• _AIM OF THE TASK_
Determine the number of lines in the listing that include the string "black"; the reply consists of that number only.

• _DATA SECTION_
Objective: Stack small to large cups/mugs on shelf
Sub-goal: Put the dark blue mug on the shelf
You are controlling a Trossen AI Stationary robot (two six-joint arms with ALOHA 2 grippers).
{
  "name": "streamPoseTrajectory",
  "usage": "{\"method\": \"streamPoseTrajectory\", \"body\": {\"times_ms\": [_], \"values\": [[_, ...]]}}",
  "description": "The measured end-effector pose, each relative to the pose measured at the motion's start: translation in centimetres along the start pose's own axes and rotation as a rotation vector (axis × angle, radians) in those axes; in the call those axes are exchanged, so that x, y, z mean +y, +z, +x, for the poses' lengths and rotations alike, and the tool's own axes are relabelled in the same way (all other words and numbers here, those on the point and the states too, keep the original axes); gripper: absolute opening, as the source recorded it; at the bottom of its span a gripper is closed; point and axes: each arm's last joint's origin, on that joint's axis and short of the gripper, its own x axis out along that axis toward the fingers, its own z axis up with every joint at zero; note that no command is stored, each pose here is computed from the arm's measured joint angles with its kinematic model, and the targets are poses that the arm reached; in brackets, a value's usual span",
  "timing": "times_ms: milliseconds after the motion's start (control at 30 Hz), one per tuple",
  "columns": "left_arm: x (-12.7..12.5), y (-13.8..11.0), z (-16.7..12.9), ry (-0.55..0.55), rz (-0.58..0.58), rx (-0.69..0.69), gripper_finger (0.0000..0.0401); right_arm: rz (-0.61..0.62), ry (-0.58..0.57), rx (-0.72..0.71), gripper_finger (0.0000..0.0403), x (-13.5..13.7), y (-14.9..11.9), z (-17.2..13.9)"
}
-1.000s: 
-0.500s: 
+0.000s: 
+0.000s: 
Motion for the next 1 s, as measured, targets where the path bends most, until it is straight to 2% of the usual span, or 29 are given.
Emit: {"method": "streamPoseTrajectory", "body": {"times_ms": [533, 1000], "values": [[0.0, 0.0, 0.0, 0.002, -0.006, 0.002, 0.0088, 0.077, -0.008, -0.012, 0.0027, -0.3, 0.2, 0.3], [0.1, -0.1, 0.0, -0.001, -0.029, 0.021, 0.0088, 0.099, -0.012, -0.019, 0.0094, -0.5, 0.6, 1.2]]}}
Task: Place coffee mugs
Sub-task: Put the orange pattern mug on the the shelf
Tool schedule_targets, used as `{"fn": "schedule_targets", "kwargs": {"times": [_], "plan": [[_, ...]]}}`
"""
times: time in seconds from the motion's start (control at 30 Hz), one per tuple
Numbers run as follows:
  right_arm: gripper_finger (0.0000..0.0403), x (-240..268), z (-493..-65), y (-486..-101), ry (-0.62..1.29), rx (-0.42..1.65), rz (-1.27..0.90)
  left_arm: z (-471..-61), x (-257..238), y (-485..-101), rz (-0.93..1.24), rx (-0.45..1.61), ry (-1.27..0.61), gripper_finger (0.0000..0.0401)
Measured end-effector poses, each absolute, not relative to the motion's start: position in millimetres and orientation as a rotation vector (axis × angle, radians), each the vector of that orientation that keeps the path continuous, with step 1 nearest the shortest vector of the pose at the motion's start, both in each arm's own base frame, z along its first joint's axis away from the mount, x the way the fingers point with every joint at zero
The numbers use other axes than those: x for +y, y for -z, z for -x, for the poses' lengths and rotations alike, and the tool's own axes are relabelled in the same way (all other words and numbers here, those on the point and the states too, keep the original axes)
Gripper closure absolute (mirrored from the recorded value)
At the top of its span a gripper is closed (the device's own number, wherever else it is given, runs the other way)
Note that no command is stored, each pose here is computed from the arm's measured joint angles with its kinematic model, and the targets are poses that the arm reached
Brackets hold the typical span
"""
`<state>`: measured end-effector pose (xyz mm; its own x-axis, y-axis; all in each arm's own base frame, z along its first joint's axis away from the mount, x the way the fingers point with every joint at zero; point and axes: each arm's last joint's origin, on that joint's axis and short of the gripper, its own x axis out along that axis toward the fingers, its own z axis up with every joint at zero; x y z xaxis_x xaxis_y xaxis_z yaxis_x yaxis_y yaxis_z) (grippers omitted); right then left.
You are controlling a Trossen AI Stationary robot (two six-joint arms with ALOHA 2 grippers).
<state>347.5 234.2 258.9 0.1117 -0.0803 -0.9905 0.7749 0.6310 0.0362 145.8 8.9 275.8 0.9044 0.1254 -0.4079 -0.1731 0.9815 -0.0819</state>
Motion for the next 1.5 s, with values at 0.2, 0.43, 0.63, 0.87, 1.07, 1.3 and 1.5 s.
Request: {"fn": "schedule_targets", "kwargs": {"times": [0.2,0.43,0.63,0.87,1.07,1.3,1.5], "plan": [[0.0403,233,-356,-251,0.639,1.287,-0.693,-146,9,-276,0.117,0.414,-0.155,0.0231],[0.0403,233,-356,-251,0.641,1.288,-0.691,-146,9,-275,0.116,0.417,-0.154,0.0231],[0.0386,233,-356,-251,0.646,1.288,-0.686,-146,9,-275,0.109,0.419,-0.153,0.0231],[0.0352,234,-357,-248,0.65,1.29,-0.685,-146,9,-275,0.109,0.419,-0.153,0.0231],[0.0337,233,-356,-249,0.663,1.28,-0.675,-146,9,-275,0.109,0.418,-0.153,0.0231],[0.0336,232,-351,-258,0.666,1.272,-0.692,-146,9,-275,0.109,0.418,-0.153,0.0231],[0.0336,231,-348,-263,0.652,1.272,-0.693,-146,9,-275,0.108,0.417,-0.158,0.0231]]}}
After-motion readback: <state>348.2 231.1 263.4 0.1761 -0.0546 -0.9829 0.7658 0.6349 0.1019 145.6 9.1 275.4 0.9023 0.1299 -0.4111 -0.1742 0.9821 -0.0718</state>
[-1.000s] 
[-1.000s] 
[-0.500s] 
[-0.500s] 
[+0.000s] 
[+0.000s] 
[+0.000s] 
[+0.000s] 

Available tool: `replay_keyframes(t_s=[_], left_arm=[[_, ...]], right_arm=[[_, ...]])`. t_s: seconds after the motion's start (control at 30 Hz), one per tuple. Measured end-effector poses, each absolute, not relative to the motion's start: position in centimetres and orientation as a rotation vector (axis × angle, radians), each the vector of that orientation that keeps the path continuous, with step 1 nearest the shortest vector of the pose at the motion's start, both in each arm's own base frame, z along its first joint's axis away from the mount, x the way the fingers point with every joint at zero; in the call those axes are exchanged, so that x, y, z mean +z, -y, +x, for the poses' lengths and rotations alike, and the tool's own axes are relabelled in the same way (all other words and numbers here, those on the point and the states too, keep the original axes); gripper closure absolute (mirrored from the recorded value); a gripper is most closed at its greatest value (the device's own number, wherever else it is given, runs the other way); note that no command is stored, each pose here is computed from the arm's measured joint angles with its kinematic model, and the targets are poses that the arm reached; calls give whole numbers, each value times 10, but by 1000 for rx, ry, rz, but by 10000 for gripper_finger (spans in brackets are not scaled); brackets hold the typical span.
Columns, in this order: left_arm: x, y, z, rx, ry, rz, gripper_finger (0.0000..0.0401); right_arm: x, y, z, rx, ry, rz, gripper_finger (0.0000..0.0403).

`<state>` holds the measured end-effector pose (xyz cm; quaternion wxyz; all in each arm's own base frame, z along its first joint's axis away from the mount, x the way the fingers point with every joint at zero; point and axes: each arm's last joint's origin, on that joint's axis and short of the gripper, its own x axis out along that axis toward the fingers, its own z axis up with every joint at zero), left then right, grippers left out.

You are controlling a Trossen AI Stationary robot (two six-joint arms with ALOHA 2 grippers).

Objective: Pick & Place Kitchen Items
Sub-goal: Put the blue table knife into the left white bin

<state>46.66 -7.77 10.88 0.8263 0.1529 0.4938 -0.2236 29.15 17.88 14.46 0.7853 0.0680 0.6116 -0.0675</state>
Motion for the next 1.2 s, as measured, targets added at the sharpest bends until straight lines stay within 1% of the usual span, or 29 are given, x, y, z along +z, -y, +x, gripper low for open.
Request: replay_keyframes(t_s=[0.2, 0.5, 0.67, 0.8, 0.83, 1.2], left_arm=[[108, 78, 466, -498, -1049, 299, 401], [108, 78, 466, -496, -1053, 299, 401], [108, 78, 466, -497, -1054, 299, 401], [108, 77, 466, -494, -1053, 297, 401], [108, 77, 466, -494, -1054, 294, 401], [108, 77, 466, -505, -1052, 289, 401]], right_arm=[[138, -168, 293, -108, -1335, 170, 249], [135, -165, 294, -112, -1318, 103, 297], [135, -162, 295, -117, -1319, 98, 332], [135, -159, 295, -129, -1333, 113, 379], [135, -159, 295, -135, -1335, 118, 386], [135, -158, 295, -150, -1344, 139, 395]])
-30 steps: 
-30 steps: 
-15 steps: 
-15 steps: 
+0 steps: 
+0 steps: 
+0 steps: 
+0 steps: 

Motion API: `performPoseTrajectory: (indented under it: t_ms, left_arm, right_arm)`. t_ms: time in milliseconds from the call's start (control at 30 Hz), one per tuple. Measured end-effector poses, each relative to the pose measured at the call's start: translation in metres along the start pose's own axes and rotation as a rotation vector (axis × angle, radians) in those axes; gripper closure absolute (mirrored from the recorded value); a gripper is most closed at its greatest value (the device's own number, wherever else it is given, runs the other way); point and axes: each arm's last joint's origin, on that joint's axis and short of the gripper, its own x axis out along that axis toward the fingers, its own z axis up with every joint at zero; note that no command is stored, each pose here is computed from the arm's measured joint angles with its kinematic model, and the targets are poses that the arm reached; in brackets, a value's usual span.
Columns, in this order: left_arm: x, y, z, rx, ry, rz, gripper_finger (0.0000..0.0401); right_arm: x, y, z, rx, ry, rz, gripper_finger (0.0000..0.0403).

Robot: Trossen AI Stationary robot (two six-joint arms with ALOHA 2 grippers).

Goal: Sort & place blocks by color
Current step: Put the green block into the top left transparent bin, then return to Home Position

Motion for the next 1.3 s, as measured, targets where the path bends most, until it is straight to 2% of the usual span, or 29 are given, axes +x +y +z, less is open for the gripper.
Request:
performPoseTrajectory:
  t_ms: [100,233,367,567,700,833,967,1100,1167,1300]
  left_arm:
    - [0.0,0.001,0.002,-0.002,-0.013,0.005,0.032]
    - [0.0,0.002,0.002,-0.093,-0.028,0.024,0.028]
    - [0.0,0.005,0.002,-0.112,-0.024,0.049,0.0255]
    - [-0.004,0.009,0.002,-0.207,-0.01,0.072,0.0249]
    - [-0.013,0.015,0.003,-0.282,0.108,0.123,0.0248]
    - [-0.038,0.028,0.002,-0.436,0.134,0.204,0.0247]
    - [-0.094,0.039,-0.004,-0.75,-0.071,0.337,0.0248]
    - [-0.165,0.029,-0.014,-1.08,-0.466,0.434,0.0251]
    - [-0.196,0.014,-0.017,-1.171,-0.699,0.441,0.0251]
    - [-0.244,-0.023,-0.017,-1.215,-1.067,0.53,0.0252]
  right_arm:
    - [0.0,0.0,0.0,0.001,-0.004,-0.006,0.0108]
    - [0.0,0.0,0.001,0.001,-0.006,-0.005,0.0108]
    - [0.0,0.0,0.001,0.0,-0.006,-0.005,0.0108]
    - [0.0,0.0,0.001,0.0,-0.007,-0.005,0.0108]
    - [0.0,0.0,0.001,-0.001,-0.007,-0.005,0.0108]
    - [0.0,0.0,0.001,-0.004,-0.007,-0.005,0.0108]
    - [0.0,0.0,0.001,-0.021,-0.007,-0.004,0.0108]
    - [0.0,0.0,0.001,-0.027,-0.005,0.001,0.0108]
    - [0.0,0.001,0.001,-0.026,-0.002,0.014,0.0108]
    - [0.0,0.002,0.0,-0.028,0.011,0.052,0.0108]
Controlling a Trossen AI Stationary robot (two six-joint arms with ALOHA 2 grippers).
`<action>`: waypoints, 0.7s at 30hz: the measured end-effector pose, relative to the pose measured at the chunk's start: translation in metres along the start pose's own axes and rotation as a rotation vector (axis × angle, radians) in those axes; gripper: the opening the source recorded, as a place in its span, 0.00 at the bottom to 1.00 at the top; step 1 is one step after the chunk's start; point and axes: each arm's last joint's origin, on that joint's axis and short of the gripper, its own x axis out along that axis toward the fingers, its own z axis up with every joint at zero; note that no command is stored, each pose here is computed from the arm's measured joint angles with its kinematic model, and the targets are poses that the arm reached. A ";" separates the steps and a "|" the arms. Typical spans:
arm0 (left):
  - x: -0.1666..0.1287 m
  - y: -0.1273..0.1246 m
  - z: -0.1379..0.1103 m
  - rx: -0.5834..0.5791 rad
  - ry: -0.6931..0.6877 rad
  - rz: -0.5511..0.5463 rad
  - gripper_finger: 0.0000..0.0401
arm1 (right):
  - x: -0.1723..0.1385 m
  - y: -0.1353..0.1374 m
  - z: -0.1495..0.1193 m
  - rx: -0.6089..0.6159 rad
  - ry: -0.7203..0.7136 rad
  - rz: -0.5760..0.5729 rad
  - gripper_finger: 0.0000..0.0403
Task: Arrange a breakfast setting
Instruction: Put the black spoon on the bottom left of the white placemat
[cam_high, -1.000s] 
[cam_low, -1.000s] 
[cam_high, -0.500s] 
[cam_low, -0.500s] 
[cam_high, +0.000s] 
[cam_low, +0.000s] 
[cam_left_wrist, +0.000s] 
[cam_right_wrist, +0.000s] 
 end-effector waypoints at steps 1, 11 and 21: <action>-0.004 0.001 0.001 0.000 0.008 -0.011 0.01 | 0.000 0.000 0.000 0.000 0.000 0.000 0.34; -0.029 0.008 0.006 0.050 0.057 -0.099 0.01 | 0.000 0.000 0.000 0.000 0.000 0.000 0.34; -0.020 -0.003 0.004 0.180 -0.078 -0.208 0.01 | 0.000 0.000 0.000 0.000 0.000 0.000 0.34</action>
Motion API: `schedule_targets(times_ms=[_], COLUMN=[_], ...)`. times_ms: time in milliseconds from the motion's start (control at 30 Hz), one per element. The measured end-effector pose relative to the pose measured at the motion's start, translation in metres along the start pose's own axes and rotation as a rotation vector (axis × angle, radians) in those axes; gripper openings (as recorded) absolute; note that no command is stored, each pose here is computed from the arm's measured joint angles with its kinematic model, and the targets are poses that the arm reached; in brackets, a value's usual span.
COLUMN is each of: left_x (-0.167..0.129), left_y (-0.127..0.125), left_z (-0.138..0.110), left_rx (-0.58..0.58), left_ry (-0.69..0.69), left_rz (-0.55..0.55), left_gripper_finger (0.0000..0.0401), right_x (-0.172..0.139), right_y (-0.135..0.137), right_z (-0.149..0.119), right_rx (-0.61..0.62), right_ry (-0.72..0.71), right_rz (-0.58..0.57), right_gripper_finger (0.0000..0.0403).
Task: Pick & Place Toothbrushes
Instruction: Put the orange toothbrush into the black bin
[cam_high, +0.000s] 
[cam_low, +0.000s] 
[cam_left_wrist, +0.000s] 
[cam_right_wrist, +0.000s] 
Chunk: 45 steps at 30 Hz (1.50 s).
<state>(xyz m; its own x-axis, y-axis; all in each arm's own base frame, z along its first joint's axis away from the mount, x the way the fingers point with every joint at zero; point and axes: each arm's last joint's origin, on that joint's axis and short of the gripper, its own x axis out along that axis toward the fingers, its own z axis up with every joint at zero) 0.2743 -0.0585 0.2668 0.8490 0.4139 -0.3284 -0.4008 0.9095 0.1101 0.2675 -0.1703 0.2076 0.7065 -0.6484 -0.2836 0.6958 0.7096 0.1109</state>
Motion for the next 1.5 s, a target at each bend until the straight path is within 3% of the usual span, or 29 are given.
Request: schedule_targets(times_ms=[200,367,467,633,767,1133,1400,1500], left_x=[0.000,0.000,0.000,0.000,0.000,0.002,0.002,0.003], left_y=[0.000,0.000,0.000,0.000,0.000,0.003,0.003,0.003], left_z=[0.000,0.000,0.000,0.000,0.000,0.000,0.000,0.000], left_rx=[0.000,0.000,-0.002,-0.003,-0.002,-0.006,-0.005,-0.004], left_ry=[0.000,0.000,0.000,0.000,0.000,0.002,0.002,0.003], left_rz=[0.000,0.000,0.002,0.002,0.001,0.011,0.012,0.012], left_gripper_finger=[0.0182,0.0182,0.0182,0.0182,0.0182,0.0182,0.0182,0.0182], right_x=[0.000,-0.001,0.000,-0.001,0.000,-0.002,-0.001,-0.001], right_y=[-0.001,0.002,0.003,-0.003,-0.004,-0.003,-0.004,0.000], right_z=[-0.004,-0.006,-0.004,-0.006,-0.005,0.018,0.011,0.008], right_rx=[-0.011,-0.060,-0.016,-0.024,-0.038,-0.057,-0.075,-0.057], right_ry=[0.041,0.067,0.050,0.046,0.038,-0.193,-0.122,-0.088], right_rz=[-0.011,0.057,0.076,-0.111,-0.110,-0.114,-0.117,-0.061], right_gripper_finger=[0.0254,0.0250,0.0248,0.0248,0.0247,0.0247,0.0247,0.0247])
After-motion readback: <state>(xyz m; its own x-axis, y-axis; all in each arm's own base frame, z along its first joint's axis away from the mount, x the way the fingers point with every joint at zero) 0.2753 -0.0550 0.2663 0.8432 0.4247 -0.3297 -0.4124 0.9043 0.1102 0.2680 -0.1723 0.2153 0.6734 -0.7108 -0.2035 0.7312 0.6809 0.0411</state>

• _RESPONSE AREA_
2